LEMMON, District Judge.

Defendants Village of Folsom, Marshell Brumfield, and Merty Fitzmorris have filed a Motion to Dismiss for Lack of Subject Matter Jurisdiction (Document 53). IT IS ORDERED that plaintiffs’ claims under the Clean Water Act are DISMISSED WITH PREJUDICE. Plaintiffs’ state law claims are DISMISSED WITHOUT PREJUDICE.

A. Factual Background.

The eight plaintiffs own property in and around Folsom, Louisiana. On August 12, 1999, plaintiffs Carl and Beryl Lockett sent a “Notice of Violations and Notice of Intent to Sue for Violations of the Clean Water Act on a Ravine Running Over and Across Private Property in State of Louisiana” to the Administrator of the Environmental Protection Agency (EPA); defendant Brumfield, Folsom’s Mayor; and defendant Fitzmorris, Folsom’s Village Administrator. Copies of the notice were also delivered to numerous other public officials, state and local governmental departments, and civic groups. The Lock-etts claimed that Folsom had allowed its sewage treatment plant to emit both treat *630 ed and untreated effhment and sewage into a ravine which runs directly through their property. Among other violations of federal law, the Locketts claimed that these emissions exceeded the levels specified in the plant’s National Pollutant Discharge Elimination System (NPDES) permit. An appendix to the letter set forth a summary of the sewage plant’s alleged violations of state and. federal law from 1983 through 1999.

On November 4,1999, the Louisiana Department of Environmental Quality (DEQ) issued a Compliance Order to Folsom under LSA-R.S. 30:2025 C. for the sewage plant’s violations. The Compliance Order addressed sampling, operation, and maintenance violations discovered on March 23, 1998; miscellaneous additional violations discovered on January 14, 1999; a failure to record totalizer readings discovered on August 11, 1999; permit violations occurring between August 1996 and May 1999; untimely Discharge Monitoring Report submissions for various months between January 1997 and December 1998; and incomplete noncompliance reports. Since that time, the DEQ has been prosecuting an enforcement action against Folsom.

On December 7, 1999, the Locketts issued a second notice letter to Folsom and the EPA. This notice incorporated by reference the contents of the August 12, 1999 notice, and was sent via certified mail to J. Dale Givens as the Secretary of the DEQ (among others).

The Locketts filed suit on March 31, 2000, contending that defendants’ actions violated the Clean Water Act, Louisiana statutory law, and the Louisiana constitution. Four additional plaintiffs, the Aseve-dos and the Ruberts, intervened on September 28, 2000, and two further plaintiffs, the Kings, intervened on July 5, 2001. Plaintiffs sought a declaratory judgment, a prohibitory injunction, a mandatory injunction (requiring Folsom to reroute the sewage pathway), damages, civil penalties, costs, and fees.

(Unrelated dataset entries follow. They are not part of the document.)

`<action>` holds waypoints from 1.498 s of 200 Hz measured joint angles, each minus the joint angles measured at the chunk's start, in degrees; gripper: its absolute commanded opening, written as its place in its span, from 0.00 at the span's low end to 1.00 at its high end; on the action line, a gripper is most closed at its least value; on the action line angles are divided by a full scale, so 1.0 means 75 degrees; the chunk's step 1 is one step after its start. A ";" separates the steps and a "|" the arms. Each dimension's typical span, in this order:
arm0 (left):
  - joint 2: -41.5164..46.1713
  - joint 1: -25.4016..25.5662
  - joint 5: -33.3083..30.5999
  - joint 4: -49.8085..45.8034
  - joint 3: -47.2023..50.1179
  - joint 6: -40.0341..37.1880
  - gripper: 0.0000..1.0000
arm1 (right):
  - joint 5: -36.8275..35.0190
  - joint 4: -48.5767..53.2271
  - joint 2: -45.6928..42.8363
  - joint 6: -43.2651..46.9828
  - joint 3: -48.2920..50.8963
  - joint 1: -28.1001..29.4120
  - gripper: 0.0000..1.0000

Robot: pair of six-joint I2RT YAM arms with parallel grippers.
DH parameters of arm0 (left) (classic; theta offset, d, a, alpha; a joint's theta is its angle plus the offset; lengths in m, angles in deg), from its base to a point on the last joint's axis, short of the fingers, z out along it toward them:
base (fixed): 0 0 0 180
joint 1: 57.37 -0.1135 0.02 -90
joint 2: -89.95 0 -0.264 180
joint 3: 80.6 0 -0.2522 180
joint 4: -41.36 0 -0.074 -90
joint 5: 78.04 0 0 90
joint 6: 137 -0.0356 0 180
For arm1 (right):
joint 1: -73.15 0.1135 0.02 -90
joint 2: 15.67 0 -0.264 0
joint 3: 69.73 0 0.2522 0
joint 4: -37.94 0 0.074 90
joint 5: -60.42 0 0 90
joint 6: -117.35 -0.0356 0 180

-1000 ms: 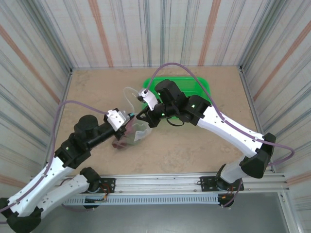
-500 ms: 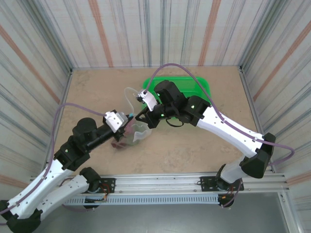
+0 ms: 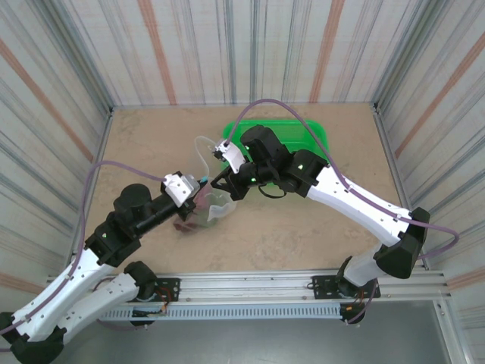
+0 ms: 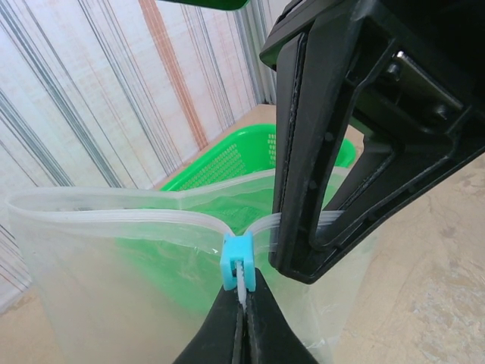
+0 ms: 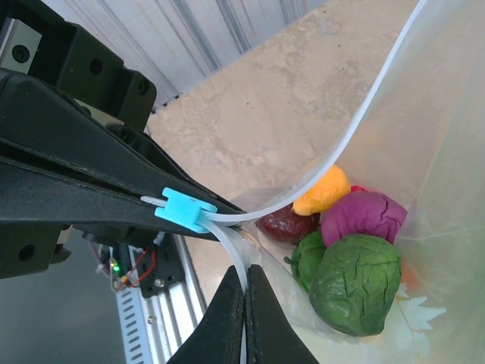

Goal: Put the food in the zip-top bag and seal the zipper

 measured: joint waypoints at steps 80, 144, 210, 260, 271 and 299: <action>-0.0326 -0.0994 0.1728 -0.1145 -0.1046 -0.0446 0.00 | -0.0428 0.0163 -0.0895 0.1649 -0.0047 -0.0023 0.27; -0.0425 -0.1361 0.3643 -0.1142 -0.0787 -0.0586 0.00 | 0.0874 0.0259 -0.1055 0.4561 -0.0166 -0.0111 0.31; -0.0373 -0.1361 0.4100 -0.1151 -0.0673 -0.0609 0.00 | 0.1877 0.0385 -0.0248 0.5333 -0.0460 -0.0140 0.29; -0.0329 -0.1361 0.4159 -0.1151 -0.0673 -0.0609 0.00 | 0.2028 0.0382 -0.0047 0.5415 -0.0475 -0.0149 0.24; -0.0312 -0.1361 0.4159 -0.1151 -0.0667 -0.0609 0.00 | 0.2022 0.0385 -0.0017 0.5418 -0.0475 -0.0166 0.21; -0.0256 -0.1364 0.4127 -0.1157 -0.0650 -0.0609 0.00 | 0.2046 0.0391 0.0047 0.5444 -0.0475 -0.0175 0.11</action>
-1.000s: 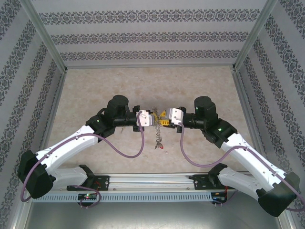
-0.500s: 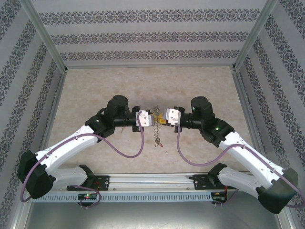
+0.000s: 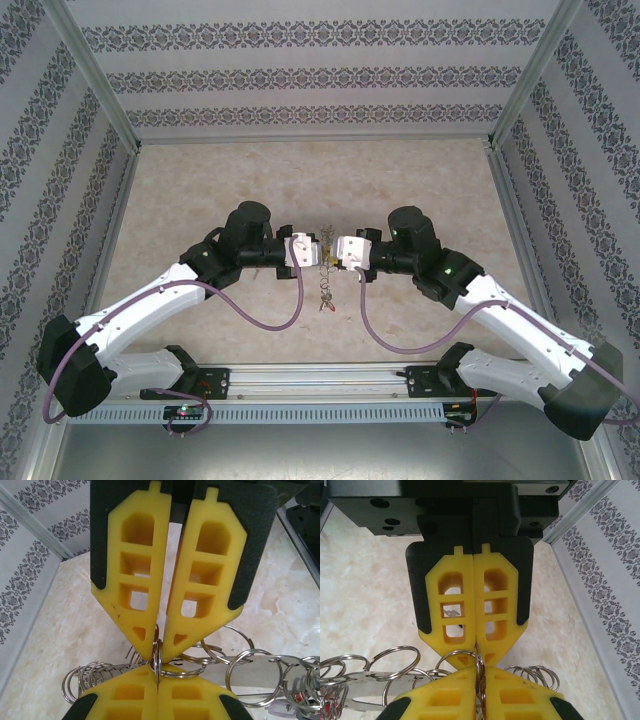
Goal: Put the keys on the keyring
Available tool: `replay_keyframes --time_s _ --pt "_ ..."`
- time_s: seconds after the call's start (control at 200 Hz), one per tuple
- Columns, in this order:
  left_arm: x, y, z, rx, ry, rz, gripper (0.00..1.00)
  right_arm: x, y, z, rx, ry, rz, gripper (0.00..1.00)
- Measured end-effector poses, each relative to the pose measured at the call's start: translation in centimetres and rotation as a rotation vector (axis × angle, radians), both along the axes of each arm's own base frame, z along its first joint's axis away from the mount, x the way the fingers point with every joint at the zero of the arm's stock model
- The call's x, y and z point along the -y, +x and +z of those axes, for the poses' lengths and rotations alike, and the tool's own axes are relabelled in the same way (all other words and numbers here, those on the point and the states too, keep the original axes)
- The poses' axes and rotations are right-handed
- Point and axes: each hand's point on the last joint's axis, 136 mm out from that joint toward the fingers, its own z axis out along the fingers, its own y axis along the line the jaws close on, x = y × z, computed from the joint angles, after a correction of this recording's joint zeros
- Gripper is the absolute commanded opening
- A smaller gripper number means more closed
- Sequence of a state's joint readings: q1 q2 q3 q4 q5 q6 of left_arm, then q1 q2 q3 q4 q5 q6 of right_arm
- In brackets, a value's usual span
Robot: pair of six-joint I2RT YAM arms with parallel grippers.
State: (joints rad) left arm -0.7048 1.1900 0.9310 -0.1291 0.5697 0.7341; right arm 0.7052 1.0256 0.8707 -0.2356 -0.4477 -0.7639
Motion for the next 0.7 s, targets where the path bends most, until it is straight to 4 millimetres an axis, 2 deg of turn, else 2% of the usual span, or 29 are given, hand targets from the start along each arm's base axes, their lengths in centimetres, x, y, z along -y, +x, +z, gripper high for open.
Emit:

On August 20, 2001, the DEQ issued a Penalty Assessment under LSA-R.S. 30:2025 E. against Folsom. The assessment order recited the violations that had been noted in the November 4, 1999 Compliance Order, and stated that Folsom had received a notice of potential penalty on May 3, 2000. It assessed a $466,450.00 penalty against Folsom, together with legal interest and costs. That assessment has been appealed administratively, and is therefore not final, and has not been paid.

B. Analysis.

1. General standards for citizen suits under the Clean Water Act.

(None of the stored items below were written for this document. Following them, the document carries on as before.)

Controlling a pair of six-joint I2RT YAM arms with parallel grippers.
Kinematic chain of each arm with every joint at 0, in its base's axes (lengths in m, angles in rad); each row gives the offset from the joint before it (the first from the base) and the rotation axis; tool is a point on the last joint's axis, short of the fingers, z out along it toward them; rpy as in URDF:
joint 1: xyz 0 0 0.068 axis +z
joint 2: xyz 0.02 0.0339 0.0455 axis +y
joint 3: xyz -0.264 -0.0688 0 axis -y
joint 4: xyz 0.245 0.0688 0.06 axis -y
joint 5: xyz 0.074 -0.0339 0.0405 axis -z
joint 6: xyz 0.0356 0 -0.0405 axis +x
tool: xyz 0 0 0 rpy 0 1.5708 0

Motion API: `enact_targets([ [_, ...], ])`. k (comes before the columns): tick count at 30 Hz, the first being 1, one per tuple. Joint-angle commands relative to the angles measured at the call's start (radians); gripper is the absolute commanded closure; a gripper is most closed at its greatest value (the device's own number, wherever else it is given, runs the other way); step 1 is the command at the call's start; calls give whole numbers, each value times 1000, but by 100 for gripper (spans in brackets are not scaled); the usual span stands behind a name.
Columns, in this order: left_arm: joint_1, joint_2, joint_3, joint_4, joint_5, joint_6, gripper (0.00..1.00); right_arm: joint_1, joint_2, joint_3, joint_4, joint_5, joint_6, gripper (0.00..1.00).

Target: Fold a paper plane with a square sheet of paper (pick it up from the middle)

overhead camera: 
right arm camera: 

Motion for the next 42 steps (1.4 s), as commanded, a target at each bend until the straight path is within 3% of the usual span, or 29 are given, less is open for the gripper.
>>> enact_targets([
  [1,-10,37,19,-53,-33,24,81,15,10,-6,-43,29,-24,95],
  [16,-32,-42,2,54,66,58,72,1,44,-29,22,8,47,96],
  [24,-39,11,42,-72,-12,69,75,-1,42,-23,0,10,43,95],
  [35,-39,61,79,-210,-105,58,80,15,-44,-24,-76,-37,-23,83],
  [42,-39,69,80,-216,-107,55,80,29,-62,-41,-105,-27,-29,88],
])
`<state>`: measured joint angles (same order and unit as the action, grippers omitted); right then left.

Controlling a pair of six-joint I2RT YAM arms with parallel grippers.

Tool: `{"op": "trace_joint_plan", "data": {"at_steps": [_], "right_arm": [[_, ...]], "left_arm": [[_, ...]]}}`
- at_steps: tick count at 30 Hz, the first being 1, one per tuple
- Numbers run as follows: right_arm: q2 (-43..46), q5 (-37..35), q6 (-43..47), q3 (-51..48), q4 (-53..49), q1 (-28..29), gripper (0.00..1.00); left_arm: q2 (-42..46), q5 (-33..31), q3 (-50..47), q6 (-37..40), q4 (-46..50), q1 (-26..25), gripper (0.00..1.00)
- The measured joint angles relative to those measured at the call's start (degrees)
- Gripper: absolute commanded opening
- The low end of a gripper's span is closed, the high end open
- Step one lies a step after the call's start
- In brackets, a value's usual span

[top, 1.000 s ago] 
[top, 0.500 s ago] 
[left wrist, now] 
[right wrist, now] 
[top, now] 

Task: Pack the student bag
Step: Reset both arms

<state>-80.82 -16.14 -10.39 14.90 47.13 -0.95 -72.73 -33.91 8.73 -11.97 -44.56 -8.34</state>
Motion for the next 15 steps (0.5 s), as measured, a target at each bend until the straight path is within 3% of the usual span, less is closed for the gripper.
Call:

33 U.S.C. § 1365 governs citizen suits under the Clean Water Act. § 1365(a)(1) generally provides that a citizen “may commence a civil action on his own behalf’ against a person who either violates an effluent standard or limitation set forth in the Act or violates an order issued by the EPA Administrator. The ability to sue under § 1365(a)(1), however, is not unlimited. First, § 1365(b) provides that “No action may be commenced” under § 1365(a)(1) if the EPA or any state “has commenced and is diligently prosecuting a civil or criminal action in a court of the United States, or a State” to require compliance with the standard, limitation, or order.

Second, the first sentence of § 1365(a) explicitly states that a citizen may commence a civil action under it “Except as provided in subsection (b) of this section and section 1319(g)(6) of this title.” § 1319(g) generally sets forth the standards for the assessment of penalties by the EPA. § 1319(g)(6) is subdivided into two sections. § 1319(g)(6)(A) provides that if the EPA “has commenced and is diligently prosecuting an action under this *631 subsection,” or if a state is doing so “under a State law comparable to” § 1319(g), then any such violation “shall not be the subject of a civil penalty action under subsection (d) of this section or section 1321(b) of this title or section 1365 of this title.” See 33 U.S.C. § 1319(g)(6)(A)(i) (applying to EPA actions); id. at § 1319(g)(6)(A)(ii) (applying to state actions under comparable state laws). Under the plain language of this section, therefore, a “diligently prose-cut[ed]” EPA or state action displaces a citizen suit under the conditions described in the statute. § 1319(g)(6)(A), however, is itself subject to an exception, which is set forth in § 1319(g)(6)(B):

The limitations contained in subpara-graph (A) on civil penalty actions under section 1365 of this title shall not apply with respect to any violation for which -
(i) a civil action under section 1365(a)(1) of this title has been filed prior to commencement of an action under this subsection, or
(ii) notice of an alleged violation of section 1365(a)(1) of this title has been given in accordance with section 1365(b)(1)(A) of this title prior to commencement to an action under this subsection and an action under section 1365(a)(1) of this title with respect to such alleged violation is filed before the 120th day after the date on which such notice is given.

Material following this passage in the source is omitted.